The European Union member states agreed on a price cap for Russian oil transported by sea on Friday (02/12), following a big “yes” from Poland.
The ceiling, after many days of intensive debate, was decided at 60 dollars a barrel.
Warsaw had resisted the proposed level as it considered an adjustment mechanism to keep the cap below the market price. It had pushed for negotiations at the European level calling for the cap to be as low as possible to squeeze Russia's revenues and limit Moscow's ability to fund the war in Ukraine.
Polish Ambassador to the EU Andrej Santos told reporters today that Warsaw supports the EU agreement, which includes a mechanism to keep the oil price ceiling at least 5% below the market price.
Η Poland and the Baltic States adopted a tough stance and pushed for a limit up to the 30 dollars a barrel.
For their part, the Greece, the Cyprus and the Malta they demanded a ceiling 70 dollars, they said in Euronews diplomats who know the situation.
The negotiations were an attempt to find a middle ground between the two sides, with the first proposal for a compromise being in the 65 dollars the barrel and a second one in the 62 dollars, which was still considered too high by the group of Eastern European countries.
The Thursday (01/12), the consensus came down to $60 (57 euros) a barrel, diplomats said, following a new proposal from the European Commission, which acts as a go-between for the bloc and the G7.
The final agreement was reached in Friday afternoon
The deal was «closed» on Friday afternoon, when Poland gave the long-awaited green lights, several diplomats told Euronews.
Russia, however, is already selling Urals oil at a reduced price, which in recent weeks has fluctuated between 77 and 64 dollars a barrel - about 20 dollars cheaper than the Bren crude benchmarkt.
According to the plan, Russia will lose the difference between the commercial price and the ceiling price. The threshold will be regularly reviewed in the light of developments in the energy sector.
The Agreement provides that European shipping companies will not be able to transport Russian oil to third countries if the price per barrel exceeds the flat rateν.
Once approved by the G7, the cap will enter into force on 5 December, on the same day that the same EU ban on Russian oil is scheduled to take full effect, a move that will remove millions of barrels from the market.
The reactions and what «the future holds»
A spokesman for the Czech Republic, which holds the rotating presidency of the EU and oversees negotiations among EU countries, said it had started the written procedure for the 27 EU countries to formally give the green light for the deal after Poland's approval.
Details of the agreement are to be published in the Official Journal of the European Union on Sunday.
The President of the European Commission Ursula von der Laien said that the price cap would significantly reduce the revenue of Russia.
«Θhelp us to stabilise global energy prices, to the benefit of emerging economies around the world», von der Leyen said in a Twitter post, adding that the ceiling would be «adjustable over time» to react to market developments.
The G7 price cap will allow non-EU countries to continue to import Russian oil by sea, but will prohibit to shipping, insurance and reinsurance companies to move cargoes of Russian crude around the world unless it is sold at prices below the cap.
Because the most important shipping and insurance companies are based in the G7 countries, the price cap will make it very difficult for Moscow to sell its oil at a higher price.
Ο White House welcomed news that the EU is «united» on the oil price cap and said this is expected to limit Russian revenues
«We still believe... that a price cap will help limit Putin's ability to profit from the oil market so that he can continue to fund a war machine that continues to kill innocent Ukrainians.», the spokesman for the National Security Council told reporters, John Kirby.

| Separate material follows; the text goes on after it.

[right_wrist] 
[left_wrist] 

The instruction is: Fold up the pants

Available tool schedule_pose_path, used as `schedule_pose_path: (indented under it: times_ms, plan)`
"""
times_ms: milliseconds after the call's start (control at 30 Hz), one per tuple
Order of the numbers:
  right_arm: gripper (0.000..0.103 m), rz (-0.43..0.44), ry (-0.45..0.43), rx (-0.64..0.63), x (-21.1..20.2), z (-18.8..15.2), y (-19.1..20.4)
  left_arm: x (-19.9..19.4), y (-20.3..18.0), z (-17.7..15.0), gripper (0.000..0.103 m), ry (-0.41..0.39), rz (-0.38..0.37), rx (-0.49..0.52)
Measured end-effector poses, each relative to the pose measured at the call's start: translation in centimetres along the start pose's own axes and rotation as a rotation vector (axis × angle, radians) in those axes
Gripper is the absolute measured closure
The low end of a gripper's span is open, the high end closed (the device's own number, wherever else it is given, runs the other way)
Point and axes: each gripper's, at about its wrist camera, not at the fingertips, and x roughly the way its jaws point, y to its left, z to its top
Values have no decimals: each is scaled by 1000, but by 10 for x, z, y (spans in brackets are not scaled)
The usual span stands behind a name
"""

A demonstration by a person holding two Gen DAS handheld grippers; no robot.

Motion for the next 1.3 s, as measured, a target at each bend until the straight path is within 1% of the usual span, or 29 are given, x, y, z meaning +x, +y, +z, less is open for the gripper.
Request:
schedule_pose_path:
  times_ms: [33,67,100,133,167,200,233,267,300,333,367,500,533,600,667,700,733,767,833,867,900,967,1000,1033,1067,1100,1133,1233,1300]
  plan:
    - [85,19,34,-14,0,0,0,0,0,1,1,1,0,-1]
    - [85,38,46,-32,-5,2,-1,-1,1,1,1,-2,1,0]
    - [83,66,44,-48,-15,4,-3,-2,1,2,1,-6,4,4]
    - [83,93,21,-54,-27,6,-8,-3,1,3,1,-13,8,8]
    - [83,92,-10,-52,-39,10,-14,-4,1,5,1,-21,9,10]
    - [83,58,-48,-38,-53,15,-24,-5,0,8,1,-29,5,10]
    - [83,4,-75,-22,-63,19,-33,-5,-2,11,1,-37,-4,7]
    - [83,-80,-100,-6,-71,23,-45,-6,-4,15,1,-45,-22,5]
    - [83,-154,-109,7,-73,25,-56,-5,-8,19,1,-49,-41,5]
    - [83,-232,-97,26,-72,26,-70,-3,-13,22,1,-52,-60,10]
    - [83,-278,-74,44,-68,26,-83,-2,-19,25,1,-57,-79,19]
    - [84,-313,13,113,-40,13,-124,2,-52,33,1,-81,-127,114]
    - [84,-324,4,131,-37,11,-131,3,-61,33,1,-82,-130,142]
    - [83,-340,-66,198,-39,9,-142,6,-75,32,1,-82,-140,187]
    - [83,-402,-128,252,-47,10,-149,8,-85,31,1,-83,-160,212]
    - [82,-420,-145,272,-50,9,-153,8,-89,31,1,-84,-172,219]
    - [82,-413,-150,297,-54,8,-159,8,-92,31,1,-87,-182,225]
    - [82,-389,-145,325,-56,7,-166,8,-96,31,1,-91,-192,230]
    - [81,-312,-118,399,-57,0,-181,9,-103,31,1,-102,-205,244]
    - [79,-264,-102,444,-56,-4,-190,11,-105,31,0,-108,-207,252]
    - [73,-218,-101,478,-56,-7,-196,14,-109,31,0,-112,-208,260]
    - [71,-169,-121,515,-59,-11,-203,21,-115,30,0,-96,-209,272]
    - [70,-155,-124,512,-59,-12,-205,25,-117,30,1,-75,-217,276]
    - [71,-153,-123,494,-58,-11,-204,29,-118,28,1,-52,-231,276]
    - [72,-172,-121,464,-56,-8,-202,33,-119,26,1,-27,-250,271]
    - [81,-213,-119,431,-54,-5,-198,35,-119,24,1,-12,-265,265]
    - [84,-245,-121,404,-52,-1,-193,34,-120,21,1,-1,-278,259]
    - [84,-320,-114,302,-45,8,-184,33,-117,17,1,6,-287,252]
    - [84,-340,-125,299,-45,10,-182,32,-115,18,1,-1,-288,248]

The US official stressed that Washington believes that $60 per barrel is the appropriate level for a price ceiling and will allow for the desired outcome. «We believe it is the right level and we believe it will have a positive effect.».
Kirby added that the intention of imposing a price cap was always twofold - to limit Russia's ability to profit from oil sales while helping to balance supply and demand.
«Just a month or so ago, the indications were that Putin was charging $100 a barrel, so this will be a significant drop»Kirby said, adding that coalition partners reserve the right to adjust the price cap in the future.
Ο Chairman of the Foreign Affairs Committee of the lower house of the Russian Parliament reacted by saying the EU endangers its own energy security, according to the Russian news agency TASS.
The cap on Russian crude oil transported by sea should be reduced to 30 dollars a barrel in order to further damage Russia's economy, assessed today a senior official of the Ukrainian presidency.
«This is what the McFaul-Yermak group proposed, but it would be necessary to reduce it to $30 in order to destroy the enemy's economy more quickly,» wrote Andrew Germak, head of Ukraine's presidential office, on Telegram, referring to the international working group on sanctions.